● GOAL OF THE EXERCISE
The required output is the line that contains "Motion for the" through the last line of the data, retyped verbatim and with nothing added.

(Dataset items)
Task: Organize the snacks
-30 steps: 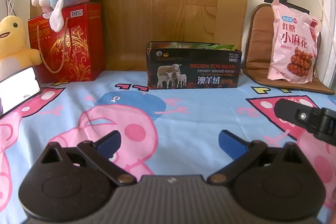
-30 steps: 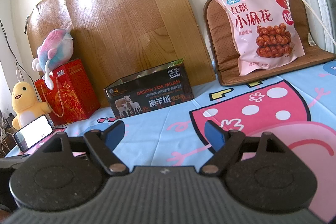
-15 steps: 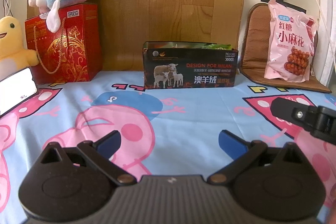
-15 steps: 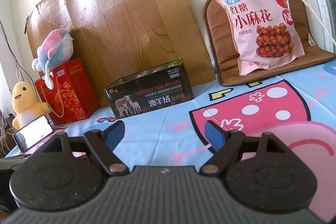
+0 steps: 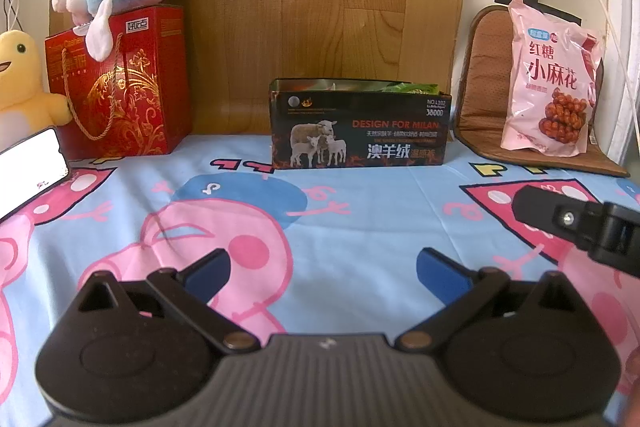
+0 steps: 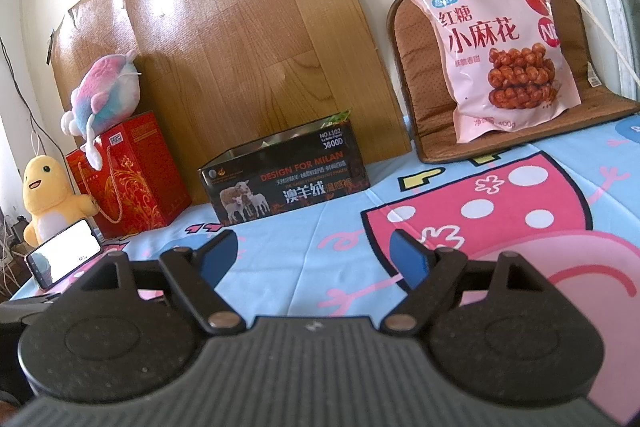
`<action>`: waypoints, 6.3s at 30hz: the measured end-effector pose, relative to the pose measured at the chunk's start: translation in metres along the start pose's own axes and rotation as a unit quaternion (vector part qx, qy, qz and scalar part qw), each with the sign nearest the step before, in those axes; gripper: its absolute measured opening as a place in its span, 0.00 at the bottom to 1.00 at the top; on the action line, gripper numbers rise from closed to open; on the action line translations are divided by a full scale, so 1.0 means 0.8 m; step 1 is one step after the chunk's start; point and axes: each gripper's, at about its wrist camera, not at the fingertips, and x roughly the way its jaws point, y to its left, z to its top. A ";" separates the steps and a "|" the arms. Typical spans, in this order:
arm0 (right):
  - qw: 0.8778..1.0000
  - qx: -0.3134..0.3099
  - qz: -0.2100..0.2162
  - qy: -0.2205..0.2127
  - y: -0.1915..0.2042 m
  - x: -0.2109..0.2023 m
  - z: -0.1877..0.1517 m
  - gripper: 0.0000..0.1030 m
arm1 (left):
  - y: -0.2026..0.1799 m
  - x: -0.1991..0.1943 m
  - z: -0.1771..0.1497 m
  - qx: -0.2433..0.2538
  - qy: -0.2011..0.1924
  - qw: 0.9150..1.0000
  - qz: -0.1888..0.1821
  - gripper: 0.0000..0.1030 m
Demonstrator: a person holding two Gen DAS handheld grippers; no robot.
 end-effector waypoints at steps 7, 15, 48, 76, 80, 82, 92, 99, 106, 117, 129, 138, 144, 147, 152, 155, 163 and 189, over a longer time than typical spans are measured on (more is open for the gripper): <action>1.000 0.000 -0.001 -0.001 0.001 0.000 -0.002 0.86 | -0.001 0.000 0.000 0.000 0.000 1.000 -0.001 1.00; 1.000 0.000 0.000 -0.001 0.001 0.000 -0.001 0.86 | -0.002 -0.001 0.000 0.000 0.000 1.000 0.000 1.00; 1.000 0.000 -0.002 -0.001 0.001 0.000 -0.001 0.87 | 0.009 0.011 0.001 -0.023 0.030 0.999 0.029 1.00; 1.000 0.014 -0.008 -0.002 0.000 -0.002 -0.003 0.91 | 0.013 0.016 0.000 -0.024 0.052 0.997 0.055 1.00; 1.000 0.010 -0.009 0.001 0.003 -0.002 -0.003 0.91 | 0.008 0.006 0.000 -0.005 0.050 0.996 0.074 1.00; 1.000 0.010 -0.010 0.010 0.004 -0.001 -0.003 0.91 | 0.007 -0.003 0.001 -0.002 0.049 0.996 0.069 1.00; 0.999 0.032 0.002 0.033 0.004 -0.042 0.000 0.92 | 0.009 -0.057 0.015 -0.004 0.015 0.997 0.069 1.00; 0.999 0.042 0.023 0.018 0.016 -0.066 0.011 0.93 | 0.008 -0.080 0.016 0.004 0.020 0.998 0.066 1.00; 0.999 0.037 0.032 0.011 0.028 -0.082 0.010 0.93 | 0.007 -0.090 0.012 0.014 0.019 0.997 0.077 1.00; 0.998 0.046 0.037 0.013 0.028 -0.082 0.009 0.93 | 0.009 -0.092 0.015 0.010 0.025 0.997 0.068 1.00; 0.998 0.054 0.040 0.017 0.027 -0.082 0.007 0.93 | -0.005 -0.090 0.015 0.024 0.033 0.997 0.061 1.00; 0.997 0.057 0.044 0.012 0.027 -0.086 0.010 0.93 | -0.010 -0.088 0.017 0.031 0.038 0.997 0.063 1.00; 0.997 0.059 0.043 0.013 0.026 -0.086 0.009 0.93 | -0.013 -0.089 0.015 0.041 0.039 0.996 0.069 1.00; 0.997 0.061 0.043 0.013 0.026 -0.086 0.008 0.93 | -0.013 -0.089 0.015 0.043 0.037 0.996 0.071 1.00; 0.997 0.062 0.042 0.013 0.026 -0.085 0.008 0.93 | -0.012 -0.092 0.016 0.043 0.029 0.996 0.077 1.00; 0.997 0.063 0.041 0.013 0.026 -0.085 0.008 0.93 | -0.011 -0.095 0.018 0.042 0.024 0.996 0.079 1.00; 0.997 0.062 0.041 0.012 0.027 -0.086 0.008 0.93 | -0.011 -0.095 0.020 0.043 0.019 0.995 0.087 1.00; 0.997 0.065 0.042 0.003 0.026 -0.090 0.012 0.93 | -0.022 -0.093 0.023 0.059 0.036 0.996 0.065 1.00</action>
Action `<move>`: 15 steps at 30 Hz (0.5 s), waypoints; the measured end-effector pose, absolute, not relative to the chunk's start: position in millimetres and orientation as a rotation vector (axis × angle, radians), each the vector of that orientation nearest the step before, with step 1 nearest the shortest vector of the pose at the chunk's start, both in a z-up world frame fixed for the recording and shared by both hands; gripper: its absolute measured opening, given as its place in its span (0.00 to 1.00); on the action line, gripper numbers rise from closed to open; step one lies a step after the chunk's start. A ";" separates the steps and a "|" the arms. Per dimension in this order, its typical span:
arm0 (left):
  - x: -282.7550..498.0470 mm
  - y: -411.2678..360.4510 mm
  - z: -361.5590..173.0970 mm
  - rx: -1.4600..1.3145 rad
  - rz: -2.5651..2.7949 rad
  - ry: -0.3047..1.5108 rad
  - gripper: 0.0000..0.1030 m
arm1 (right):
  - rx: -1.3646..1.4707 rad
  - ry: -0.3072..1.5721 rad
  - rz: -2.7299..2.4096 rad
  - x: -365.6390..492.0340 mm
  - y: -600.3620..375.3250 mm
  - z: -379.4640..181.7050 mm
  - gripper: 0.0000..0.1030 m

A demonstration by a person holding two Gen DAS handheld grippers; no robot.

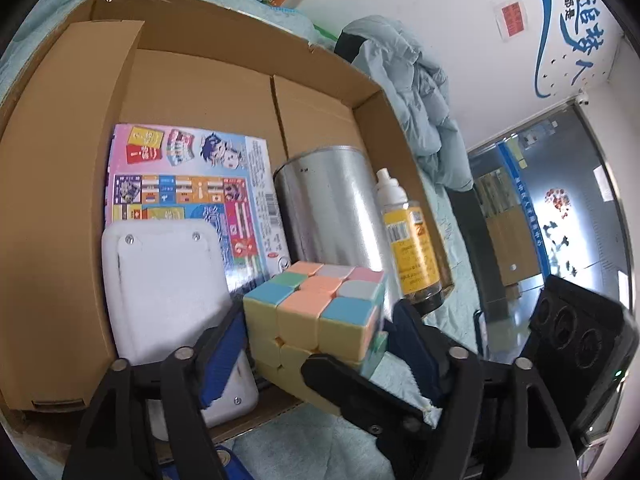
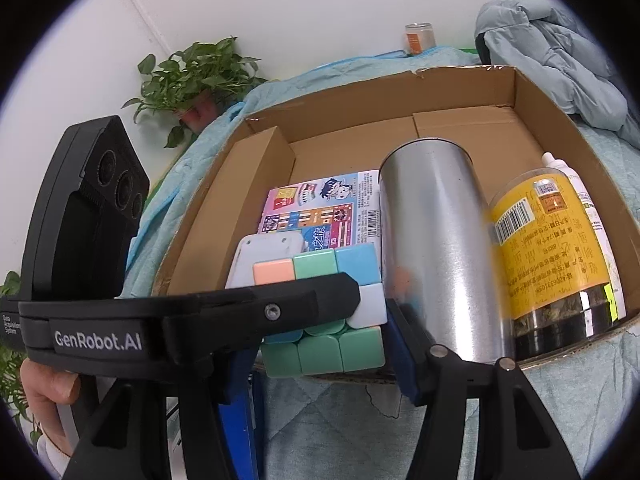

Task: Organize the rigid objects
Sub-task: 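Carry the cube into the box beside the white case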

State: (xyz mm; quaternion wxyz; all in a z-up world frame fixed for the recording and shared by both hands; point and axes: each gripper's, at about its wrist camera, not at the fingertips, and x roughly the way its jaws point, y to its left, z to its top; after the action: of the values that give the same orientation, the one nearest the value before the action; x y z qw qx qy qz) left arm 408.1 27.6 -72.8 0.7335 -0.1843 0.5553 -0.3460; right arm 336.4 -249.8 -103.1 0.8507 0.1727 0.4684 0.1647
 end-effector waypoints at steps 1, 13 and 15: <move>407.9 26.5 -70.3 -0.404 -0.751 1.213 0.78 | 0.366 0.993 0.340 337.4 -249.1 -103.2 0.56; 401.4 34.3 -60.9 -0.353 -0.710 1.160 0.78 | 0.407 1.051 0.324 337.9 -245.7 -103.3 0.56; 399.9 33.1 -62.4 -0.357 -0.708 1.156 0.78 | 0.390 1.031 0.337 330.0 -246.2 -99.6 0.59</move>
State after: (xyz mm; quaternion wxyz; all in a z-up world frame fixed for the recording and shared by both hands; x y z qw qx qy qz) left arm 399.9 33.1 -62.4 0.7642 -0.1640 0.5319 -0.3258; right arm 330.0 -246.2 -99.6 0.8385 0.1842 0.4875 0.1593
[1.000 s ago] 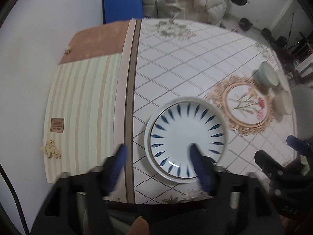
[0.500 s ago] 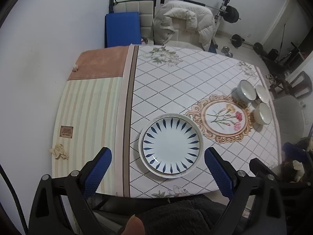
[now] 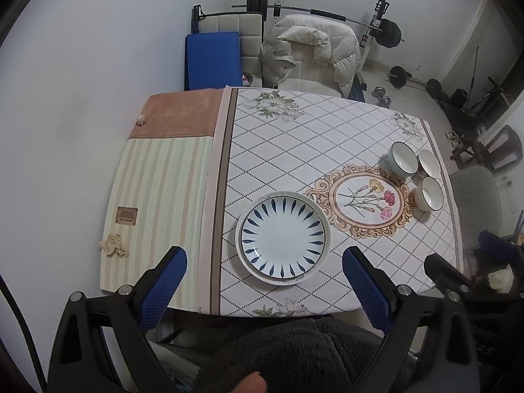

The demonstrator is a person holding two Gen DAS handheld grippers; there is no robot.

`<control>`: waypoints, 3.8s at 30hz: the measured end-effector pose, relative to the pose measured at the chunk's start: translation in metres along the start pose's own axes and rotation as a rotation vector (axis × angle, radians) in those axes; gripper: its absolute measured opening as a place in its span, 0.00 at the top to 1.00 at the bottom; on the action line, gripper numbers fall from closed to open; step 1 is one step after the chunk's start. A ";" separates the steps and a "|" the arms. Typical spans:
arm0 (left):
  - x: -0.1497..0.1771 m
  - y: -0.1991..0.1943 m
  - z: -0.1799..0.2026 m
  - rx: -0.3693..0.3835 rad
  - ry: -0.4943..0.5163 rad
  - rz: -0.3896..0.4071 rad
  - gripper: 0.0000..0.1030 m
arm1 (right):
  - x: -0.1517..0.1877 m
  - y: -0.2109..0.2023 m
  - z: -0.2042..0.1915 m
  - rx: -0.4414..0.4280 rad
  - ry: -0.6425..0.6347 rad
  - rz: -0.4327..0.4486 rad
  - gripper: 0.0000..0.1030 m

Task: Organize plates and bowls

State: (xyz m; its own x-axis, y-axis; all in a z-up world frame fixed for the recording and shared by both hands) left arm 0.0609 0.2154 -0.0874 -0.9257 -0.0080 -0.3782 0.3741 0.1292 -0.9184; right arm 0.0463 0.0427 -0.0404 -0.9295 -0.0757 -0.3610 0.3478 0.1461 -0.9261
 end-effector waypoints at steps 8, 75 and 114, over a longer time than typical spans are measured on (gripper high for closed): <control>0.000 -0.005 0.003 -0.013 0.006 0.013 0.05 | 0.001 -0.009 0.003 0.003 0.009 0.007 0.00; -0.084 0.304 0.531 0.300 0.370 -0.433 0.78 | -0.034 0.338 0.543 -0.393 0.446 -0.334 0.83; -0.014 0.292 0.254 0.150 0.044 -0.435 0.78 | 0.020 0.359 0.223 -0.498 0.085 -0.484 0.84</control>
State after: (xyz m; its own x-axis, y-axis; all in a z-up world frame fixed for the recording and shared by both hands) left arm 0.1970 0.0013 -0.3796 -0.9988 0.0128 0.0479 -0.0482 -0.0219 -0.9986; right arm 0.1800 -0.1266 -0.4045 -0.9792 -0.1719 0.1082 -0.1866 0.5515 -0.8130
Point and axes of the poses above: each gripper's, at about its wrist camera, not at the fingertips, and y roughly the way its jaws point, z to its right, x to its underside, the point moved 2 cm from there along y, roughly the way its jaws point, and after that the axes turned 11 degrees about -x, right-handed, at the moved point
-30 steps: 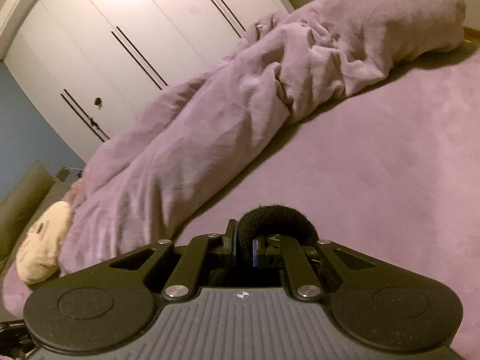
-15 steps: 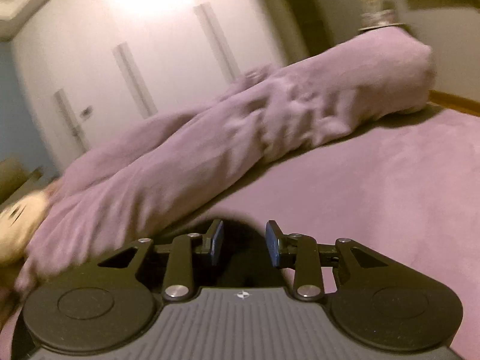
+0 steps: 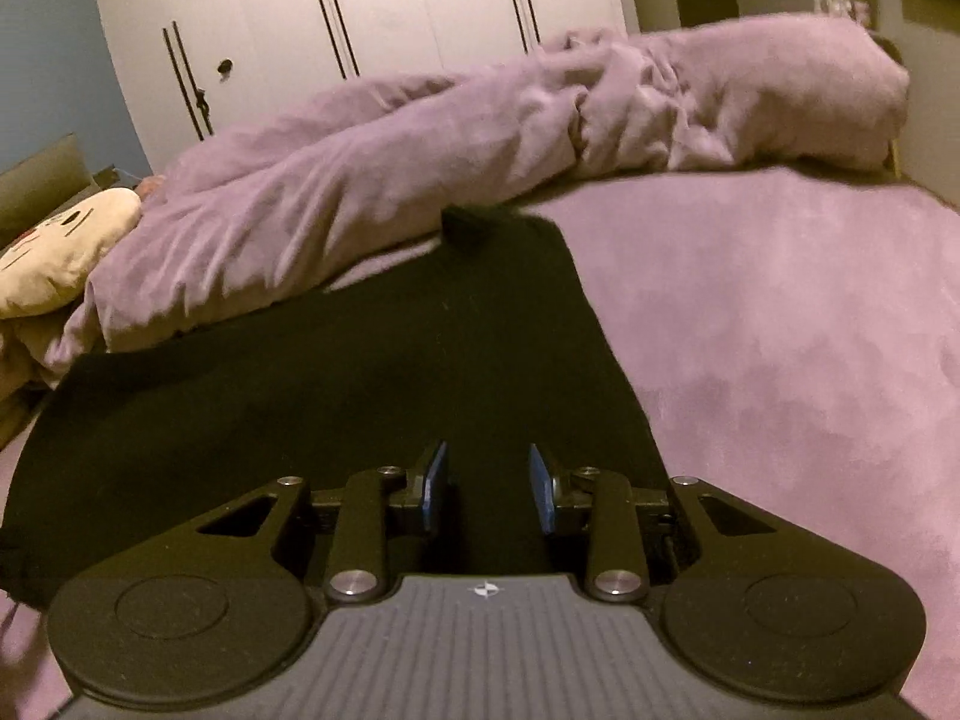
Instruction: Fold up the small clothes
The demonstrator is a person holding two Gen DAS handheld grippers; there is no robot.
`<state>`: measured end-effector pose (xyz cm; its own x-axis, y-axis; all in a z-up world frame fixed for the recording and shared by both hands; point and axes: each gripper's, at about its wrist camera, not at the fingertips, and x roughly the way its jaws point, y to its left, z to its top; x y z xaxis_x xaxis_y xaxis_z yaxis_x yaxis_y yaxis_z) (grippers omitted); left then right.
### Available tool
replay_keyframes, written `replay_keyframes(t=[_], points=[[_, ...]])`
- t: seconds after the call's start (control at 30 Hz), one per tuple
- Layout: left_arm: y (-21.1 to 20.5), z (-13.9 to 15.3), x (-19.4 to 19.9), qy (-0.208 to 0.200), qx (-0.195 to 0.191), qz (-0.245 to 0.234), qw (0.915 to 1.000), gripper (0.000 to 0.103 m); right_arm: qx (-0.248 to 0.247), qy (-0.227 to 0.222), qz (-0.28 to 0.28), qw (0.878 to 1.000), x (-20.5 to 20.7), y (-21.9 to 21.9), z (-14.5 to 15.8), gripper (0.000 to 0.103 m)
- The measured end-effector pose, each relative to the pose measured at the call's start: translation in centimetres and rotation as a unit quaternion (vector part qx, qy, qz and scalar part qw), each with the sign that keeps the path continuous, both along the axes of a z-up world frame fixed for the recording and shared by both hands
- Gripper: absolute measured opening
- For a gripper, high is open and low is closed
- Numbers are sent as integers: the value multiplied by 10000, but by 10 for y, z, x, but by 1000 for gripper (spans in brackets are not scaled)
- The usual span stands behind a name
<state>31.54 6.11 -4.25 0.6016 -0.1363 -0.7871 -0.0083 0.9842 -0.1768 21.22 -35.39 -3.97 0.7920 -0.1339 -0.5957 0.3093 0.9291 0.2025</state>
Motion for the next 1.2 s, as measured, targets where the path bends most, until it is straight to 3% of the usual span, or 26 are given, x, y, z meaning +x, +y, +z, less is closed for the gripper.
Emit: replay_keyframes(t=[0.37,0.47,0.6,0.73,0.87,1.0,1.2], points=[[-11,-2,-6,75,311,-123,9994,73,-240,360,-195,9989,-2,-22,-24,27],[-10,1,-10,-61,364,-56,9993,73,-748,511,-671,9936,-2,-19,-16,24],[-10,10,-10,-411,224,-122,9988,76,-429,-65,-597,9973,-3,-20,2,24],[-22,9,1,-613,468,-241,9967,78,-497,-255,-79,9984,30,3,14,24],[-26,6,23,-550,335,-237,9976,79,-767,-234,221,9965,82,18,15,24],[-30,-2,45,-584,374,-188,9974,82,-874,65,202,9960,124,13,0,24],[-41,-18,57,-606,517,-224,9966,83,-1494,462,359,9870,135,9,-31,20]])
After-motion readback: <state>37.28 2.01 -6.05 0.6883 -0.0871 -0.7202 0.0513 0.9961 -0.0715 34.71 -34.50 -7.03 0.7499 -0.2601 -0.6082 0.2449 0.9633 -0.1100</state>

● YOUR SOLUTION
Motion for the next 1.2 s, as measured, targets where the path bends most, until it is straight to 3% of the usual span, or 26 are given, x, y, z meaning +x, +y, +z, less is closed for the gripper.
Emit: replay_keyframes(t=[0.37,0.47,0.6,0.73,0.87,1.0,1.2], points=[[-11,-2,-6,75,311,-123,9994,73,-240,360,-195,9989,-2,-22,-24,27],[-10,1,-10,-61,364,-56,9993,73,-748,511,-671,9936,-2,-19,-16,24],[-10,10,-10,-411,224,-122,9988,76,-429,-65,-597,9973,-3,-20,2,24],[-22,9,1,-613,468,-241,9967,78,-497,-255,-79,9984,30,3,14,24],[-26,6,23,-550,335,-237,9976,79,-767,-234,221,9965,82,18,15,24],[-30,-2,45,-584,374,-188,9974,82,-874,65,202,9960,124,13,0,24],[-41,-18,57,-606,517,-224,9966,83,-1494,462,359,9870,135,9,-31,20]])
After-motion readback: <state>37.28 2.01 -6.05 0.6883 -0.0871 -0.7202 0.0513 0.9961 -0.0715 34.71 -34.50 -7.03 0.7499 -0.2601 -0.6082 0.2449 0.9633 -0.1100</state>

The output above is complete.